● **Work instruction**:
Starting with the first line and ending with the last, transcribe the data exactly.

● **Information shown**:
BEGIN

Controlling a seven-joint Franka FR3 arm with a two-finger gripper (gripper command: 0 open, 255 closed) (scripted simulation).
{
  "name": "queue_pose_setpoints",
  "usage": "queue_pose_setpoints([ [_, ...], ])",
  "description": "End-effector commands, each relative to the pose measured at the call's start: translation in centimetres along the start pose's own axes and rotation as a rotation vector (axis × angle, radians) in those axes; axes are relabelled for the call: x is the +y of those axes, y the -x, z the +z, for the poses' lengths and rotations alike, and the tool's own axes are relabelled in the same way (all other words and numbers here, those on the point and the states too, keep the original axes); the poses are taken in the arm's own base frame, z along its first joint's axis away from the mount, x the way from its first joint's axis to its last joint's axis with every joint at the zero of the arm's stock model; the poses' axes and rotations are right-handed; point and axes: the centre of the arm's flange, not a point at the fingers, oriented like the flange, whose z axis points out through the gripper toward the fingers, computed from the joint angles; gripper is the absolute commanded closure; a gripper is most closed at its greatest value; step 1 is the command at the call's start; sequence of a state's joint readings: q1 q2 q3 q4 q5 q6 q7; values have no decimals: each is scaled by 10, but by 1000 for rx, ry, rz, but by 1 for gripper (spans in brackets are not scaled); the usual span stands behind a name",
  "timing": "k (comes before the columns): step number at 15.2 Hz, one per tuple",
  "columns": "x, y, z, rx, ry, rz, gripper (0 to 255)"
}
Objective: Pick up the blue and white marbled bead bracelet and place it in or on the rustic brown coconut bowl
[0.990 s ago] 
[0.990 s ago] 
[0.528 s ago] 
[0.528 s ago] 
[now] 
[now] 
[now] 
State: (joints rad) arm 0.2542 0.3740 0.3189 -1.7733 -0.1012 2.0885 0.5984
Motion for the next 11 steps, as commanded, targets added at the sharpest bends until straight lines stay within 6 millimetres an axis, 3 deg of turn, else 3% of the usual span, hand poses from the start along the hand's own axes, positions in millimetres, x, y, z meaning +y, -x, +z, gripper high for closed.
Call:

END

● **Final answer**:
Controlling a seven-joint Franka FR3 arm with a two-finger gripper (gripper command: 0 open, 255 closed) (scripted simulation).
{
  "name": "queue_pose_setpoints",
  "usage": "queue_pose_setpoints([ [_, ...], ])",
  "description": "End-effector commands, each relative to the pose measured at the call's start: translation in centimetres along the start pose's own axes and rotation as a rotation vector (axis × angle, radians) in those axes; axes are relabelled for the call: x is the +y of those axes, y the -x, z the +z, for the poses' lengths and rotations alike, and the tool's own axes are relabelled in the same way (all other words and numbers here, those on the point and the states too, keep the original axes); the poses are taken in the arm's own base frame, z along its first joint's axis away from the mount, x the way from its first joint's axis to its last joint's axis with every joint at the zero of the arm's stock model; the poses' axes and rotations are right-handed; point and axes: the centre of the arm's flange, not a point at the fingers, oriented like the flange, whose z axis points out through the gripper toward the fingers, computed from the joint angles; gripper is the absolute commanded closure; a gripper is most closed at its greatest value; step 1 is the command at the call's start; sequence of a state's joint readings: q1 q2 q3 q4 q5 q6 q7; values have no decimals: each is scaled by 10, but by 1000 for rx, ry, rz, but by 1 for gripper (spans in brackets are not scaled); the usual span stands behind a name",
  "timing": "k (comes before the columns): step number at 15.2 Hz, one per tuple",
  "columns": "x, y, z, rx, ry, rz, gripper (0 to 255)"
}
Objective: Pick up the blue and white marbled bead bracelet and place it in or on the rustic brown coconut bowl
[0.990 s ago] 
[0.990 s ago] 
[0.528 s ago] 
[0.528 s ago] 
[now] 
[now] 
[now] 
State: (joints rad) arm 0.2542 0.3740 0.3189 -1.7733 -0.1012 2.0885 0.5984
Motion for the next 11 steps, as commanded, targets added at the sharpest bends until straight lines stay within 6 millimetres an axis, 3 deg of turn, else 3% of the usual span, hand poses from the start along the hand's own axes, positions in millimetres, x, y, z meaning +y, -x, +z, gripper high for closed.
Call:

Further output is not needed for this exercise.